**WHAT IS EXPECTED**
Across the material that follows, tally each line in which "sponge" occurs, and state the total alone.

※

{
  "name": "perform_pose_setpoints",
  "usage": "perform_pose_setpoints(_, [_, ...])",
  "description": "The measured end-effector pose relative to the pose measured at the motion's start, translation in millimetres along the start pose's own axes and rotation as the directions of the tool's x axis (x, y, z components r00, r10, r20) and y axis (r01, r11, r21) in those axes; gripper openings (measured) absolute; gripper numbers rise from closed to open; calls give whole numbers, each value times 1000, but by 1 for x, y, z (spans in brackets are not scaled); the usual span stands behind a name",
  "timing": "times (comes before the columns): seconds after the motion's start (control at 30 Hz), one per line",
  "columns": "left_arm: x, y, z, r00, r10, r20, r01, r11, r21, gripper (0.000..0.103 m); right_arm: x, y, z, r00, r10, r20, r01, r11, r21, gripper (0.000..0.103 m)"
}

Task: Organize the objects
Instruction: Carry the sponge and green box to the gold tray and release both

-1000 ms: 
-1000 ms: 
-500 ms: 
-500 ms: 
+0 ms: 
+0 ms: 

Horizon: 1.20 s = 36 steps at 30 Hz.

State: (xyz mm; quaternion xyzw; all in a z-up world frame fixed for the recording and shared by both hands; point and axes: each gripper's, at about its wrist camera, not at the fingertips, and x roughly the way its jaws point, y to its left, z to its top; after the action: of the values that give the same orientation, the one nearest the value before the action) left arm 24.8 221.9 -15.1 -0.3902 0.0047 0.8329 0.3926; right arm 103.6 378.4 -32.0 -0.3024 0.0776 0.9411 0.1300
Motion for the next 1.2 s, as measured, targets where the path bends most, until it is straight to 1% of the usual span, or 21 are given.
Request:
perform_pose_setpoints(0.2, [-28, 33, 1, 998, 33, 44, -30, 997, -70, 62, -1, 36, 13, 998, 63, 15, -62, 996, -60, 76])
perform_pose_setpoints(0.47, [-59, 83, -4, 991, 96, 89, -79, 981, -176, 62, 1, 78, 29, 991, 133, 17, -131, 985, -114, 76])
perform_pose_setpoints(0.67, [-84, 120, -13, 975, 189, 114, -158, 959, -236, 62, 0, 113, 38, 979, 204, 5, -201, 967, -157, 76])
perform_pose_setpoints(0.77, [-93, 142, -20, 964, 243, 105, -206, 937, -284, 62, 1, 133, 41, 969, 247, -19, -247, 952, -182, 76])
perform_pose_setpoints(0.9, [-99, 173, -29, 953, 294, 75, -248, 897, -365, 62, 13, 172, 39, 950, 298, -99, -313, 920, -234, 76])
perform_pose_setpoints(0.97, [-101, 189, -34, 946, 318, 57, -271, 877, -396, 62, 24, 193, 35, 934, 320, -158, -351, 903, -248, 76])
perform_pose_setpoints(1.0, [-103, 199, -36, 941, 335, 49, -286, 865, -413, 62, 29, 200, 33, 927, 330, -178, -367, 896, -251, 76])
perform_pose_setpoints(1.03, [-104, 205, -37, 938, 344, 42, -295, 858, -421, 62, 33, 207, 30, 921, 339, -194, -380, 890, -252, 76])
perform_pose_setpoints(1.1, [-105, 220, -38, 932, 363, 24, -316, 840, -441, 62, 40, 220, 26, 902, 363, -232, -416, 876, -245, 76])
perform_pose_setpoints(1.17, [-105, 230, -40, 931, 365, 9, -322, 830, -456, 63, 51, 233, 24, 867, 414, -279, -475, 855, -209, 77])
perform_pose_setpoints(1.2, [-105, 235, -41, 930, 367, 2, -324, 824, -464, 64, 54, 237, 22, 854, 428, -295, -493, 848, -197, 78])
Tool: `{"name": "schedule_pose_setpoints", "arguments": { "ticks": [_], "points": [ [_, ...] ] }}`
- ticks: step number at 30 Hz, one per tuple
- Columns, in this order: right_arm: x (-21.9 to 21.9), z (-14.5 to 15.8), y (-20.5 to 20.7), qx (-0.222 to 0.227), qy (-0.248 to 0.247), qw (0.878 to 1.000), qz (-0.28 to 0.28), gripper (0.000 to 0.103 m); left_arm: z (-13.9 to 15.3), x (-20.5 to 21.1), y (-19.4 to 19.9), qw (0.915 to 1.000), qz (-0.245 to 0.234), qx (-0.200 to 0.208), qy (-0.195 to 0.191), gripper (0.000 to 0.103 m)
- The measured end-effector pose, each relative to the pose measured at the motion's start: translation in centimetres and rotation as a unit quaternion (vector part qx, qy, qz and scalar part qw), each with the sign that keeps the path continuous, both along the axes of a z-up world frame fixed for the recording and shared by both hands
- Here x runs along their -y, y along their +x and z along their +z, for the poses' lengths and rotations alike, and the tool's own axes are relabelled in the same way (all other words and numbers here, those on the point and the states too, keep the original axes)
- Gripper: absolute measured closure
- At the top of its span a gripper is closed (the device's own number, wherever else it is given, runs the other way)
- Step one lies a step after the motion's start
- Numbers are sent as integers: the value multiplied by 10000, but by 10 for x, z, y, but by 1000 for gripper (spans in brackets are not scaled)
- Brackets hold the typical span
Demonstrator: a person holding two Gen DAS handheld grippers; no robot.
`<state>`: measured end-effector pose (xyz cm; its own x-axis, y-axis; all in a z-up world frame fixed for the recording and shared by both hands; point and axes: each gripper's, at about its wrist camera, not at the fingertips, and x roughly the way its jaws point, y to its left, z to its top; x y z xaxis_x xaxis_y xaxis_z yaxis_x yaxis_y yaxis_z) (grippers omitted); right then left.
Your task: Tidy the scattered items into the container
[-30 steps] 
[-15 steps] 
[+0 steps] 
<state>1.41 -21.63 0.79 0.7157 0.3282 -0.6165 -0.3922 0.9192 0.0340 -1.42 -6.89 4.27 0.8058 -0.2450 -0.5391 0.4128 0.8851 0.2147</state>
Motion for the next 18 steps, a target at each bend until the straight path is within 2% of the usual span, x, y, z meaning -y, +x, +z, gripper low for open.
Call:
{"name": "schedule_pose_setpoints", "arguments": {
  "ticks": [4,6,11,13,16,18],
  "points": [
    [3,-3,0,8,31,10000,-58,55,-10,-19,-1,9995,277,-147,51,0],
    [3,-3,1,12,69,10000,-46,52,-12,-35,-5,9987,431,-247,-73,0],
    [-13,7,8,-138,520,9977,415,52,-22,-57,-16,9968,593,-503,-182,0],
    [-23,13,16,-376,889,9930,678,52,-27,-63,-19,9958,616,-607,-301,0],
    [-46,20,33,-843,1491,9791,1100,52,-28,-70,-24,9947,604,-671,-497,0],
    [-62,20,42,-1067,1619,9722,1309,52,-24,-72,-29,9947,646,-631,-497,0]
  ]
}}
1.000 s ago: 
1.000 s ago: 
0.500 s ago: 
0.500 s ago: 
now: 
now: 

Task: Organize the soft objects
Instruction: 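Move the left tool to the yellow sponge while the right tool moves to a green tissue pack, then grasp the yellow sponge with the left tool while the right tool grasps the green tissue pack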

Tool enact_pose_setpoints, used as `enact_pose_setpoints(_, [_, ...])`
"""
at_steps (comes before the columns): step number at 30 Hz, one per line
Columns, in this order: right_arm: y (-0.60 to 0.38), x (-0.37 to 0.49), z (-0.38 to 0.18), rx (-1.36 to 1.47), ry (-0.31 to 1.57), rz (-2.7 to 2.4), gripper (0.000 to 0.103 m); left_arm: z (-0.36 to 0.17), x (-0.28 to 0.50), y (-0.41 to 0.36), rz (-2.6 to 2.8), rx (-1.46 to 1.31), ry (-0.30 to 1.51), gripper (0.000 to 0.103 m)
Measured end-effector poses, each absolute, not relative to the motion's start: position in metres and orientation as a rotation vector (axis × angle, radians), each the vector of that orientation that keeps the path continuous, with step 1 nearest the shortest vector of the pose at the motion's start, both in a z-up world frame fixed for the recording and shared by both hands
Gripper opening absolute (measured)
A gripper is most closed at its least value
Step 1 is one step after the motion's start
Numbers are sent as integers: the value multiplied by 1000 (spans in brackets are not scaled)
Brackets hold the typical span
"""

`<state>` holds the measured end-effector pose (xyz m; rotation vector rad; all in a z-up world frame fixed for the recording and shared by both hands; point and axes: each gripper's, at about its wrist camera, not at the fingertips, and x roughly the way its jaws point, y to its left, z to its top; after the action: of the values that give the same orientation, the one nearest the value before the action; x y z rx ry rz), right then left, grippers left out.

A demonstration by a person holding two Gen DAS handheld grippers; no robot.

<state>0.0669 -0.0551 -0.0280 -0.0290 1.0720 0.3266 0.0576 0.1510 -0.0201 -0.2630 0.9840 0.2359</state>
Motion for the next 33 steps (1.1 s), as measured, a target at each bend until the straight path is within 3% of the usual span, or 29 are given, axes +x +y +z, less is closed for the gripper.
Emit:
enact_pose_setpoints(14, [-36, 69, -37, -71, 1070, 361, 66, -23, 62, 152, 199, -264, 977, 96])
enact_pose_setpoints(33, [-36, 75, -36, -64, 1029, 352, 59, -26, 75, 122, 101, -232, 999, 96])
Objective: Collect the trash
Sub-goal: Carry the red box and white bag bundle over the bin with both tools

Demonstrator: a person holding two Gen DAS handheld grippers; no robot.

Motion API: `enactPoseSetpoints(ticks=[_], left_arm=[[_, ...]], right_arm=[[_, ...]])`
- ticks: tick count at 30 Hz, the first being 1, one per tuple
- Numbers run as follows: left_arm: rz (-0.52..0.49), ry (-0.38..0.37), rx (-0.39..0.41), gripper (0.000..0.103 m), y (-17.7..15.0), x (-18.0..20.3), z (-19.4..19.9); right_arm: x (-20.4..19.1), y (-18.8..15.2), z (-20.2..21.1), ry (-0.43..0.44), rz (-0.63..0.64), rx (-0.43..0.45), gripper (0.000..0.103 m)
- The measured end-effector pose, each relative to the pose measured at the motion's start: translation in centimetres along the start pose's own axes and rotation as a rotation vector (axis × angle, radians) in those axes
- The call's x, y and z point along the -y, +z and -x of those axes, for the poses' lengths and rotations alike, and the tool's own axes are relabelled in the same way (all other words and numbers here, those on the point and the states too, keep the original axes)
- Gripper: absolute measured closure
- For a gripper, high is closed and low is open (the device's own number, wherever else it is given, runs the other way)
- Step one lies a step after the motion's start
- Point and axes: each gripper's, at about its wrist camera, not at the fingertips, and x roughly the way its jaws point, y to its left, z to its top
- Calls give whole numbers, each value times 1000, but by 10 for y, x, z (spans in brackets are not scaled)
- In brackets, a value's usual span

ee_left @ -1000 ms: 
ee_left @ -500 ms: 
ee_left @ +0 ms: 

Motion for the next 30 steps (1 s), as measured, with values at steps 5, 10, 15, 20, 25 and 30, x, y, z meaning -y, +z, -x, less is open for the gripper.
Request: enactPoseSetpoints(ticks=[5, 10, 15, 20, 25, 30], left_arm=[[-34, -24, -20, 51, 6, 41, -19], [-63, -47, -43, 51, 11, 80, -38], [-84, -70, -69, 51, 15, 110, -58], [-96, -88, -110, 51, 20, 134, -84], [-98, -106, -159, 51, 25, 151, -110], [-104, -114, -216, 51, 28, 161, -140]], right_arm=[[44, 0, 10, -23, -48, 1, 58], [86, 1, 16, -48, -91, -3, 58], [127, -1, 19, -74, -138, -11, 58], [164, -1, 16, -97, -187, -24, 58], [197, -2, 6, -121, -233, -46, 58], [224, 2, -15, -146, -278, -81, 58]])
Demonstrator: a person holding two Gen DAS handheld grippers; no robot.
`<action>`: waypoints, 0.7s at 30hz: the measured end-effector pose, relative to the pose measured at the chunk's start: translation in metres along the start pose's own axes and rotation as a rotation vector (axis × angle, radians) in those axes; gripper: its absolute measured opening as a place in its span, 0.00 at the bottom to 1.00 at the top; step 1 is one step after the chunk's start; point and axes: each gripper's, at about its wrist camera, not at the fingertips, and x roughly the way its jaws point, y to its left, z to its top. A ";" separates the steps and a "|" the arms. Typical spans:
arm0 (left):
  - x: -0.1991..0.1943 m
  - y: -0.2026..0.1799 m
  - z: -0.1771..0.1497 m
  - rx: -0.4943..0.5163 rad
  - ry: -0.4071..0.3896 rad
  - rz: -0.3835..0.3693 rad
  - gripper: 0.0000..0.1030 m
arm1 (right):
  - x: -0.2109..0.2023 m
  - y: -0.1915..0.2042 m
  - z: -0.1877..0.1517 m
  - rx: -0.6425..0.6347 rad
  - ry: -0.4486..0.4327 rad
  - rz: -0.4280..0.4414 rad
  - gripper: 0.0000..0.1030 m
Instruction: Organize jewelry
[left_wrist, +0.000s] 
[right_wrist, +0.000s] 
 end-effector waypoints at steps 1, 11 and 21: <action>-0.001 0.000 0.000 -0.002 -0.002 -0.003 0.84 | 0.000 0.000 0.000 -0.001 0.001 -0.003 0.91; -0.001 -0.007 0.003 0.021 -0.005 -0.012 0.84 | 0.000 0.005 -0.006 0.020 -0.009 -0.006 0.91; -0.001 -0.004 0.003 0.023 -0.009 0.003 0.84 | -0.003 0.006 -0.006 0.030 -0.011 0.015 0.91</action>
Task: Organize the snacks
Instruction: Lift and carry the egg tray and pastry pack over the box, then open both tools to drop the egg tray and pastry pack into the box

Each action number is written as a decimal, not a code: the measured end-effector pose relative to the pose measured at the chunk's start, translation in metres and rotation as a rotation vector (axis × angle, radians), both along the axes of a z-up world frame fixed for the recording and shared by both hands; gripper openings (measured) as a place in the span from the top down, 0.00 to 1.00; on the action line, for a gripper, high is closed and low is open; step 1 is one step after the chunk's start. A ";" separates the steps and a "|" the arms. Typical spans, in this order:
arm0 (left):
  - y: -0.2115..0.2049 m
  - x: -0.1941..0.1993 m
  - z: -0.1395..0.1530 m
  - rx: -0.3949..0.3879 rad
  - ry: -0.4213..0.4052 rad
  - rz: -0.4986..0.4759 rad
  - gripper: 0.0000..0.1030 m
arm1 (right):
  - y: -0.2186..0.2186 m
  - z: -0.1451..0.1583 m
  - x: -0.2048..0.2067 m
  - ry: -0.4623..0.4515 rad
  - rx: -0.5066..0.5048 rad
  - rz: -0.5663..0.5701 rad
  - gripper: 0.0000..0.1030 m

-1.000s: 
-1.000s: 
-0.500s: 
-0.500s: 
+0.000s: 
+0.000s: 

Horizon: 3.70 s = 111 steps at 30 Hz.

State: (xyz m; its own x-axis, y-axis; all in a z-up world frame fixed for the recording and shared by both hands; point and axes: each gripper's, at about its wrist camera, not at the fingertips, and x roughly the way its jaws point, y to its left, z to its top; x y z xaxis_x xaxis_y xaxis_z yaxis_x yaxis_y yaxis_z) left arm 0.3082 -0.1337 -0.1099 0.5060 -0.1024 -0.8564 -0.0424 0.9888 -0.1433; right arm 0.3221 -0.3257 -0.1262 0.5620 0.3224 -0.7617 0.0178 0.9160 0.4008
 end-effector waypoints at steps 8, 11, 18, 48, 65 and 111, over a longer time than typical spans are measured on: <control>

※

**RESPONSE FOR THIS EXERCISE**
2